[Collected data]

·····

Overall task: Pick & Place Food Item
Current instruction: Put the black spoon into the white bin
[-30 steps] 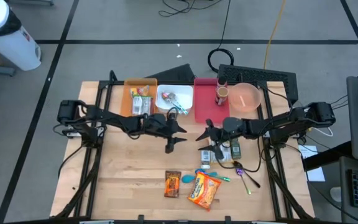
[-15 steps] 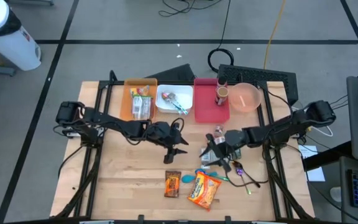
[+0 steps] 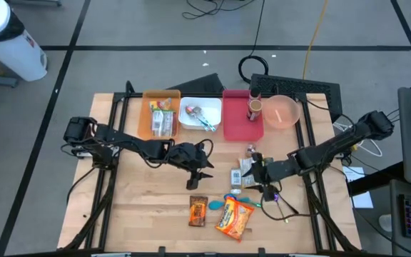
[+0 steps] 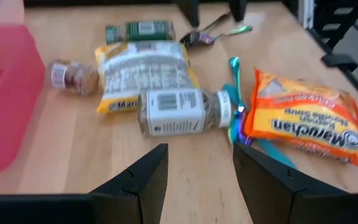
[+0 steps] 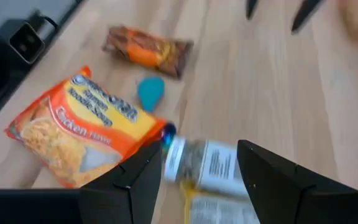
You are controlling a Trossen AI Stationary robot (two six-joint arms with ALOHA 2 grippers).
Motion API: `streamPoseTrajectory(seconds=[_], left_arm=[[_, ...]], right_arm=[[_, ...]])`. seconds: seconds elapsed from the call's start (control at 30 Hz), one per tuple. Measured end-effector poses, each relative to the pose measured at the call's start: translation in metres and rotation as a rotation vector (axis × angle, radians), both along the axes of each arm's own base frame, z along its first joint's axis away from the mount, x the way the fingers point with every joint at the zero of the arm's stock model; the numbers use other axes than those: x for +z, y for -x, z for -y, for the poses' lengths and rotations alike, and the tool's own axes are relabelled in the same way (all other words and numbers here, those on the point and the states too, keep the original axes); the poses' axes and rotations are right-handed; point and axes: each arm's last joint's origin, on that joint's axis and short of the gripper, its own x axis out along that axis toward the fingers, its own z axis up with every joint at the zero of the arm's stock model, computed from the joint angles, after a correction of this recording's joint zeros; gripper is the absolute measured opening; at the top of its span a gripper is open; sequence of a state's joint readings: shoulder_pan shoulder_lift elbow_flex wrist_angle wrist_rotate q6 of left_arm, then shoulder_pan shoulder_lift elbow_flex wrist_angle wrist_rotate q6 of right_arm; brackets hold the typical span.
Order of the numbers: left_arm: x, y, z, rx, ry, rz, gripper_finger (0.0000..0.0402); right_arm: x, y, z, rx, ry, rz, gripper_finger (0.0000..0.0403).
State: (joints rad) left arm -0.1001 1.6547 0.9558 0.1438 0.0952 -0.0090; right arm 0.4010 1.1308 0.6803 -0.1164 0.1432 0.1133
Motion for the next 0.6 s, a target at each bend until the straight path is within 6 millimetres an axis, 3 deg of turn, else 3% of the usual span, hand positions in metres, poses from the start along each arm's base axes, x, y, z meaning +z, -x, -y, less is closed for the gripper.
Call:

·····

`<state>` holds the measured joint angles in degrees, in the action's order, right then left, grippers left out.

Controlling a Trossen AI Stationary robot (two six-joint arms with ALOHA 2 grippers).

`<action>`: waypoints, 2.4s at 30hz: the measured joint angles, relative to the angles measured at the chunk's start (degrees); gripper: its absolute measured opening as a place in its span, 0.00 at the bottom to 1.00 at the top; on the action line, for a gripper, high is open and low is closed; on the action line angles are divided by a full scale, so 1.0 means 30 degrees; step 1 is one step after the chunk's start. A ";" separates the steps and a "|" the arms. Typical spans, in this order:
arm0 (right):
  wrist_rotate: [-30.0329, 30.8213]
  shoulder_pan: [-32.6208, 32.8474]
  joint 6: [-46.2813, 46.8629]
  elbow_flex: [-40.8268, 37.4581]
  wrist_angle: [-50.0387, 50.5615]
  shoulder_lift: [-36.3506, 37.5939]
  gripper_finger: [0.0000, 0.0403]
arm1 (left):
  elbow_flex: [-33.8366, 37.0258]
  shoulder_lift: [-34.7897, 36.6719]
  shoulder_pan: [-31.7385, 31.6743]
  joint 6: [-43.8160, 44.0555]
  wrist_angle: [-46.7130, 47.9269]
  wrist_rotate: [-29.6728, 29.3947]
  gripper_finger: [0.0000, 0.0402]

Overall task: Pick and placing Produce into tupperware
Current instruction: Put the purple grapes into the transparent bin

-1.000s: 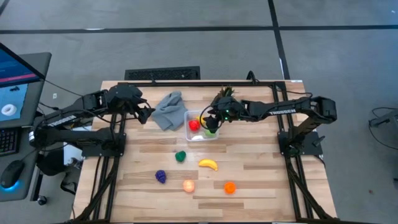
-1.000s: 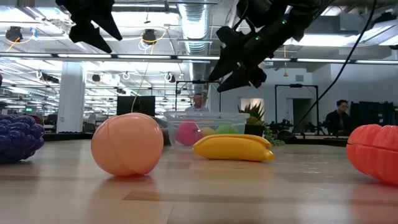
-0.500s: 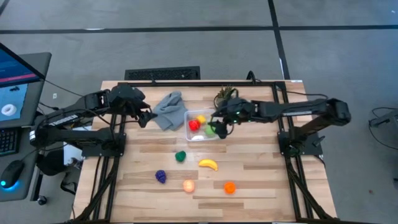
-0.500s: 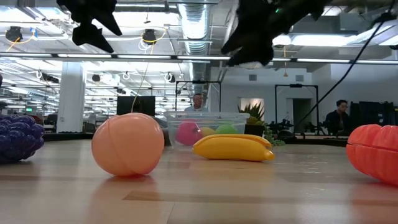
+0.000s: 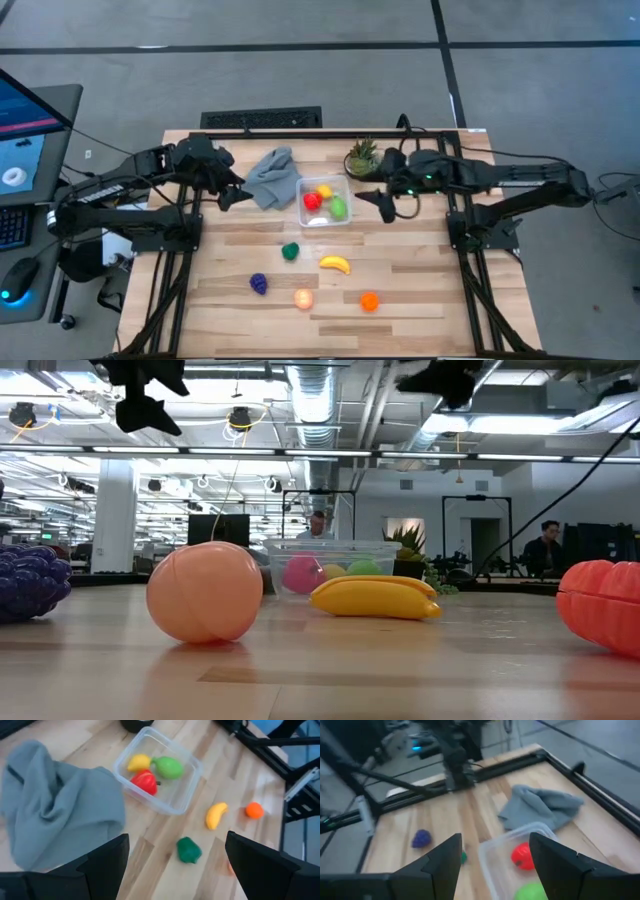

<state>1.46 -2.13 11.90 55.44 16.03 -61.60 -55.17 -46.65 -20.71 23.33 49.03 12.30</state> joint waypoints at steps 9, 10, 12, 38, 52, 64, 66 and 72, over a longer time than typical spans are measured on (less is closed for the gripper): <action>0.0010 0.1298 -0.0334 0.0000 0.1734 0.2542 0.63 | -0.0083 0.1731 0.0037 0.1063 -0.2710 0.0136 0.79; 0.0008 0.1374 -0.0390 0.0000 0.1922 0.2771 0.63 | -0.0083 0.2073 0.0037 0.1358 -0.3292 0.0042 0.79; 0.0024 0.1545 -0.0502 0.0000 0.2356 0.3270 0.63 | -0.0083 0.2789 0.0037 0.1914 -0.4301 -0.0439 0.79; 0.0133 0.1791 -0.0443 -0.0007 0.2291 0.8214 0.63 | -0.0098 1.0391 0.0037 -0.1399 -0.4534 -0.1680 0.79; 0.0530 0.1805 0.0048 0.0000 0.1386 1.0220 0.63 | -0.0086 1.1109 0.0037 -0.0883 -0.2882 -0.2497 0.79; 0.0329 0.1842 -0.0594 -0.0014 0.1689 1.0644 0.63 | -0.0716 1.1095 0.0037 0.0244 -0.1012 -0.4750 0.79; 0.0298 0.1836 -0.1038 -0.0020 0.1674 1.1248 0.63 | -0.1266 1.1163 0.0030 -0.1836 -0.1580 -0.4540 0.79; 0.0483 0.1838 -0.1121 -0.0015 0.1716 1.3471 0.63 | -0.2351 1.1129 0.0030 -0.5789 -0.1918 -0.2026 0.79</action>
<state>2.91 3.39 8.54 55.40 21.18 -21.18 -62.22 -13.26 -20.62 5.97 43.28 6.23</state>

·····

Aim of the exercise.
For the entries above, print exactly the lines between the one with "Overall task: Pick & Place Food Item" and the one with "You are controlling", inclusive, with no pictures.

Response to this task.
Overall task: Pick & Place Food Item
Current instruction: Put the black spoon into the white bin
[-30 steps] 
[-15 steps] 
[+0 steps] 
[+0 steps] 
[+0 steps] 
You are controlling a Trossen AI Stationary robot (two six-joint arms with ALOHA 2 grippers).

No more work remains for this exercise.